Комиссия быстро решила, кому куда ехать с новым налоговым заданием. Микулин взял на себя Ольховицу и ближние к ней деревни, Митьку и Веричева послали в залесные и заозерные места, а Сопронов сам согласился на шибановский «куст».
— Значит, так, Игнатий Павлович, смотри не подведи. Действуй так, гляди по обстановке.
— Сам-то не приедешь в Шибаниху? — спросил Сопронов Микулина.
— Надо бы, да видишь, некогда.
Веричев перебил:
— Товарищи, есть еще один вопрос.
Все настороженно затихли.
— В части членских взносов и партийной документации, — продолжал Веричев, — предлагаю проверить партийные билеты сейчас. А задолженность погасить завтра же.
«Ладно, пожалуй, — подумал Микулин, доставая из внутреннего кармана завернутый в газету партийный билет. — Вроде всурьез секретарство-то начинает Веричев».
Веричев показал собранию свой билет, посмотрел микулинский. Затем показал и спрятал свой билет Усов.
— А ты чего, Игнатий Павлович? — спросил секретарь.
— У меня нет билета, — глухо произнес Сопронов. Чувствуя, как белеет лицо и шея, он встал.
— Как это нет? — спокойно спросил Веричев. — Ты что, потерял?
— Нет, не потерял! И не потеряю!
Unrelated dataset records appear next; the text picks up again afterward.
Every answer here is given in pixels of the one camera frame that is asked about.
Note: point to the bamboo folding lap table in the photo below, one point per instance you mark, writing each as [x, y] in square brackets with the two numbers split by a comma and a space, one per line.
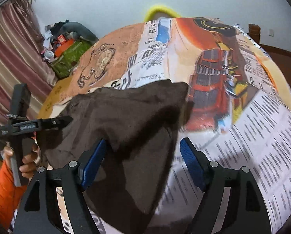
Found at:
[53, 97]

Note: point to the grey plush toy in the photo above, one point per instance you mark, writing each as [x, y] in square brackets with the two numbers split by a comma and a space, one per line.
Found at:
[77, 30]

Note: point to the orange box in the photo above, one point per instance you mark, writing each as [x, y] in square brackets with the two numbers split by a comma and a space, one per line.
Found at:
[64, 44]

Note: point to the green storage bag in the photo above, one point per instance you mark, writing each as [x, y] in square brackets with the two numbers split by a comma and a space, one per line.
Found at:
[64, 64]

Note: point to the dark brown cloth garment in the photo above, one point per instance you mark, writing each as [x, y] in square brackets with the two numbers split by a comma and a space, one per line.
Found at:
[141, 125]

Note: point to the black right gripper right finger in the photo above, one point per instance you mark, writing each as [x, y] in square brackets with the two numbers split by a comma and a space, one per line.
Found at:
[245, 211]

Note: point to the white wall socket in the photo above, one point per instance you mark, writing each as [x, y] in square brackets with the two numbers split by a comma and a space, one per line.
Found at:
[271, 32]

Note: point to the wooden bed post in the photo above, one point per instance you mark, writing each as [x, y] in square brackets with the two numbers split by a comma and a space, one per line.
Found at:
[254, 32]

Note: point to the newspaper print bed cover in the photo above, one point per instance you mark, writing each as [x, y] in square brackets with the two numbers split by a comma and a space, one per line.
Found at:
[237, 110]

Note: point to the striped red beige curtain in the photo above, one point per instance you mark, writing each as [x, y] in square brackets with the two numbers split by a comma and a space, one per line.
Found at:
[21, 44]

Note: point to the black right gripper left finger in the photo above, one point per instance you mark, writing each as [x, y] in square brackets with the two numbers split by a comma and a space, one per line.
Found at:
[39, 210]

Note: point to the orange sleeve left forearm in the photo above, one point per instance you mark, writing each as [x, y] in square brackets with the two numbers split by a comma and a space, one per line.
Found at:
[10, 196]

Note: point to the person left hand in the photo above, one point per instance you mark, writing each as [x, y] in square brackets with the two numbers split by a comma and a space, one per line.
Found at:
[29, 161]

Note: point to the yellow curved foam tube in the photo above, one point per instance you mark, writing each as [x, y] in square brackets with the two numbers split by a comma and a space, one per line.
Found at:
[160, 11]
Партбилет я временно сдал в уком. Можете справиться у товарища Ерохина…
Казалось, Веричев с минуту раздумывал, что делать дальше.
— А почему ты его сдал в уком?
Сопронов не ответил.
Образовалась опять напряженная тишина.
— Хорошо, выясним… — с угрозой сказал Веричев, — а пока считаю собрание закрытым.
И члены комиссии отправились по своим участкам.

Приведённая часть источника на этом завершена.